Unmixing the Gender Gap in Mixed Doubles

Doubles has long been a sort of final frontier in tennis analytics. Double is interesting, at least in part, for the same reason that all team sports are compelling–contributions can come from either player, or a combination of the two. From an analytics perspective, that poses a challenge: Can we isolate what each player brings to the court? I’ve tried to do so with my doubles Elo ratings, but that method relies on players changing partners. It’s not possible to identify how much each half contributed simply by looking at match results.

The problem, as usual, is limited data availability. To know how much value to assign to each player, we need to know what he or she did, even at the basic level of aces, double faults, winners, and errors. The tours report matchstats for many doubles contests, but do not separate the players. Knowing that the Bryan brothers hit 12 aces doesn’t tell us anything about Bob or Mike. The grand slam websites have been better, often providing sequential point-by-point data for some matches, but the same problem persists: They don’t differentiate between players.

That is, until now! The Australian Open website specified the server for each point of every doubles match. (It doesn’t identify the returner on each point, but … baby steps.) That opens up whole new vistas for analytics to separate the contributions of each player.

There’s no I in mixed

A natural place to start is mixed doubles, an event that, due to lack of data, has been almost entirely ignored by analysts.
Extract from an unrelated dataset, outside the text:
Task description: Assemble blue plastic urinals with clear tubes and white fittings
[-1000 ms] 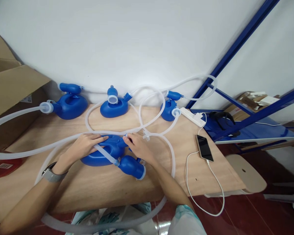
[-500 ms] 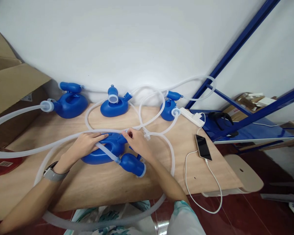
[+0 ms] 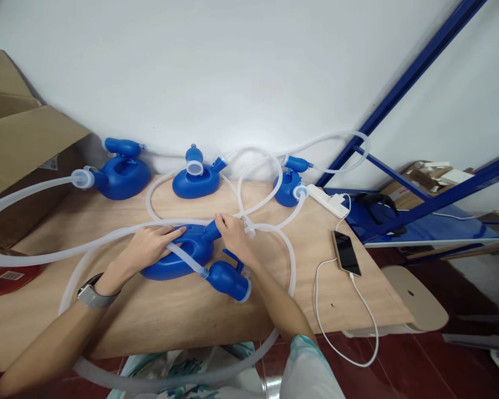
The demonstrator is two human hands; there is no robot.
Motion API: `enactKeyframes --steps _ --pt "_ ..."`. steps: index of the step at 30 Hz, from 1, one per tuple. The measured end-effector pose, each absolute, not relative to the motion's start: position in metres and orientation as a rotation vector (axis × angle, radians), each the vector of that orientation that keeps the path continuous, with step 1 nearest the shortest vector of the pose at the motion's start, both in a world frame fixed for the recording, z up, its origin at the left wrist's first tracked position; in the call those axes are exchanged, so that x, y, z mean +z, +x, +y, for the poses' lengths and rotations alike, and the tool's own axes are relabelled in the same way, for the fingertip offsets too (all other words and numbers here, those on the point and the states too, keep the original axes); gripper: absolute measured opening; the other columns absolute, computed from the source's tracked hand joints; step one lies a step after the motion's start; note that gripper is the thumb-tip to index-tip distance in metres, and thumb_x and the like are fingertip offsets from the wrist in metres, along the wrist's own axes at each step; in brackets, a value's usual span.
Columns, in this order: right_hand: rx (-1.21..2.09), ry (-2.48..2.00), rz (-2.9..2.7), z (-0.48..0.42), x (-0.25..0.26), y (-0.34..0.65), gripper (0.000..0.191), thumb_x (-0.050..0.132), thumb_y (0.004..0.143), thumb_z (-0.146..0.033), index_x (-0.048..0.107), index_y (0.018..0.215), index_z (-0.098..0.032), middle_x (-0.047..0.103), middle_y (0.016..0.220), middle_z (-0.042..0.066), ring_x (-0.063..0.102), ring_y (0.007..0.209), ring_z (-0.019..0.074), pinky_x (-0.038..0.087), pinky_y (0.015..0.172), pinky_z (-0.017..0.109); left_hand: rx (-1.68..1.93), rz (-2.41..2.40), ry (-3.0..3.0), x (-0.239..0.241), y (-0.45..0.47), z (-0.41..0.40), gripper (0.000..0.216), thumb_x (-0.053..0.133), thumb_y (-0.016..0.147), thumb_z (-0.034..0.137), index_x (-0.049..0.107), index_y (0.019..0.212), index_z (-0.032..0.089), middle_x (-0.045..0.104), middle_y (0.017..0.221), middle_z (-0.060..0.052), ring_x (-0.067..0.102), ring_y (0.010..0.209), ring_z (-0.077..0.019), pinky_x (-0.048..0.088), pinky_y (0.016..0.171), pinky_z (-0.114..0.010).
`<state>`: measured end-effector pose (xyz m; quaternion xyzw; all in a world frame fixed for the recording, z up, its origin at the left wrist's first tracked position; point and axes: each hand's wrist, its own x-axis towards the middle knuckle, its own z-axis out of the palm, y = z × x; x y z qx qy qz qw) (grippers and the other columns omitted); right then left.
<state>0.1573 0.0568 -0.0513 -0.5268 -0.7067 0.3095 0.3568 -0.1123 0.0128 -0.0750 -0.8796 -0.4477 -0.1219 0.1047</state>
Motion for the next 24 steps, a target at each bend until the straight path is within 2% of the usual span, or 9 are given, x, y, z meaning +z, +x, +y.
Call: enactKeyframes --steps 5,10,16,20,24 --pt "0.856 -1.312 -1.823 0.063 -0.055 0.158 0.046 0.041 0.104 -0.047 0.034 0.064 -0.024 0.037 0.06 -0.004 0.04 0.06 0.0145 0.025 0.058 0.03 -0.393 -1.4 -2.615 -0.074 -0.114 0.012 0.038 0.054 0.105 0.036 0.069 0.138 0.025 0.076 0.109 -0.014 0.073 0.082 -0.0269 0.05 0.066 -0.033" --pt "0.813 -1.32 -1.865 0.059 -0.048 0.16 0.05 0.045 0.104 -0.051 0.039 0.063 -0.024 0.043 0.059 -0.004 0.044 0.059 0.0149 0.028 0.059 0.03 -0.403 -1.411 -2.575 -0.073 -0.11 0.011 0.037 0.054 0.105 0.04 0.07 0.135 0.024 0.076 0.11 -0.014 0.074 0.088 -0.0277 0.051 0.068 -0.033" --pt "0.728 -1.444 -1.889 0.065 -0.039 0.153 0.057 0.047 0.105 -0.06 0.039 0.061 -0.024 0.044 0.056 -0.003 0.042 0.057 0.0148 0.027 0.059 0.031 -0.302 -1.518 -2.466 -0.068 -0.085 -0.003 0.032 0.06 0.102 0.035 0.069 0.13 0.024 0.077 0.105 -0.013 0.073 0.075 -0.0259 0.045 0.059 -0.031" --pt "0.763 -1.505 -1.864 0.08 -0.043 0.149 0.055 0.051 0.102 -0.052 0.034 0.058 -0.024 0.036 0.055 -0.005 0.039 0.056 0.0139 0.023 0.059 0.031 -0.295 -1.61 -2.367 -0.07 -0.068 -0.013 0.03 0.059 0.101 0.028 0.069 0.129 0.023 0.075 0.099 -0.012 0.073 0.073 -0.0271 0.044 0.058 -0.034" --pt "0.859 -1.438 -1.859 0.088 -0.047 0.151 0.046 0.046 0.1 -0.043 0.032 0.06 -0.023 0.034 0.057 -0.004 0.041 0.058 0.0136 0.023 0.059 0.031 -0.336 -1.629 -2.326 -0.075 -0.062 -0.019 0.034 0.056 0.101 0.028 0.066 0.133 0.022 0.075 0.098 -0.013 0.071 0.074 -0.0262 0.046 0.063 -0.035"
Yet mixed doubles is one of things that everyone seems to have at least a moderate interest in, either because it’s a popular amateur pastime, or because gender differences in sport are inherently fascinating. Due to the variety of skillsets on court at all times, mixed doubles presents tactical puzzles that are different from those posed by same-gender matches.

Let’s start with the basics. There are only 32 teams in a grand slam mixed doubles event, so it’s possible to extend the dataset even further by manually recording which players returned from which sides. (Thanks to Jeff M for a big assist with this.) Thus, for over 3,000 points, we have the gender of the server and the returner. The following table shows several aggregates: Overall mixed doubles averages, typical performance for male and female servers, and rates for male and female returners, including serve points won, first-serve-in rates, and average first serve speed:

Subset           Hold%    SPW  First In  Avg 1st  
Average          76.0%  63.3%     66.2%    103.1  
Men serving      78.6%  65.1%     65.0%    110.2  
Women serving    72.4%  61.3%     67.6%     94.9  
Men returning        -  60.4%     64.6%    103.5  
Women returning      -  65.9%     67.6%    102.8

I was a bit surprised by how narrow the gap is between men and women serving. In men’s doubles at the Australian Open, servers won 67.8% of points, and in women’s doubles, servers won 58.5%. The pool of players is very similar, but in the mixed event, men won fewer serve points and women won more.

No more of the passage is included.